Col passare del tempo, comunque, alcuni mostrarono interesse per la verità e iniziai i primi studi biblici. Piano piano essi progredirono, compresero che era indispensabile dichiarare ad altri la verità del Regno e si battezzarono. Si formò così il primo piccolo gruppo di testimoni di Geova della zona. Questo preoccupò non poco il prete locale il quale, in un’occasione, mi si presentò insieme a un avvocato. Ci fu un’accesa discussione. Quando aprii la Bibbia, l’avvocato me la strappò dalle mani. Il prete sbraitò che avrei dovuto scordarmi la Bibbia e che non avrei dovuto neppure menzionarla. Viste fallire le loro minacce, in seguito tentarono un’altra strada: mi offrirono un lavoro assai vantaggioso a patto che smettessi di predicare. Era un periodo difficile per me e la proposta era allettante, ma non feci alcun compromesso. In quell’occasione ebbi un’ulteriore prova che lo spirito di Geova ci soccorre sempre e che non siamo mai soli.

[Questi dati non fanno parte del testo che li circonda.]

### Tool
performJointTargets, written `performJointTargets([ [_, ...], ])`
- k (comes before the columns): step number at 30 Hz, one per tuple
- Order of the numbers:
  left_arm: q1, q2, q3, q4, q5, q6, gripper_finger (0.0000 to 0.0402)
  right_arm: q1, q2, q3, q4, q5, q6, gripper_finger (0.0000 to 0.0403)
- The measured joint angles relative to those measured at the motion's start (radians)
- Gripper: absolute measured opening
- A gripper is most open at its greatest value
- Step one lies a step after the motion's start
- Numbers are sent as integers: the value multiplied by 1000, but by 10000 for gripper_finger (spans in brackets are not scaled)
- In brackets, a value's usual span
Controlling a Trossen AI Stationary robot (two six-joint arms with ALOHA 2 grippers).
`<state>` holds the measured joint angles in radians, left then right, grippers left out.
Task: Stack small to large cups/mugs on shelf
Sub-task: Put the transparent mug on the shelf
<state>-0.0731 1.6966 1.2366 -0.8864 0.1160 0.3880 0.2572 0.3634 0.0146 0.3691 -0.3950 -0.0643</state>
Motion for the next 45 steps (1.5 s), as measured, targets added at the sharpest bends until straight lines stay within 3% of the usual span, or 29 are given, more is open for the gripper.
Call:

Oggi a Ramacca c’è una bellissima congregazione con più di 60 proclamatori della buona notizia. Nonostante i miei 76 anni, continuo a servire Geova come ministro a tempo pieno. Negli anni trascorsi non ho mai perso di vista il meraviglioso futuro che Geova ha promesso e mi sono sforzato di perseguire mete valide. Ho passato molti momenti difficili ma ho potuto constatare personalmente che Geova non abbandona mai i suoi servitori. Ci è sempre vicino per mezzo del suo spirito e per mezzo della sua organizzazione. — Da un collaboratore.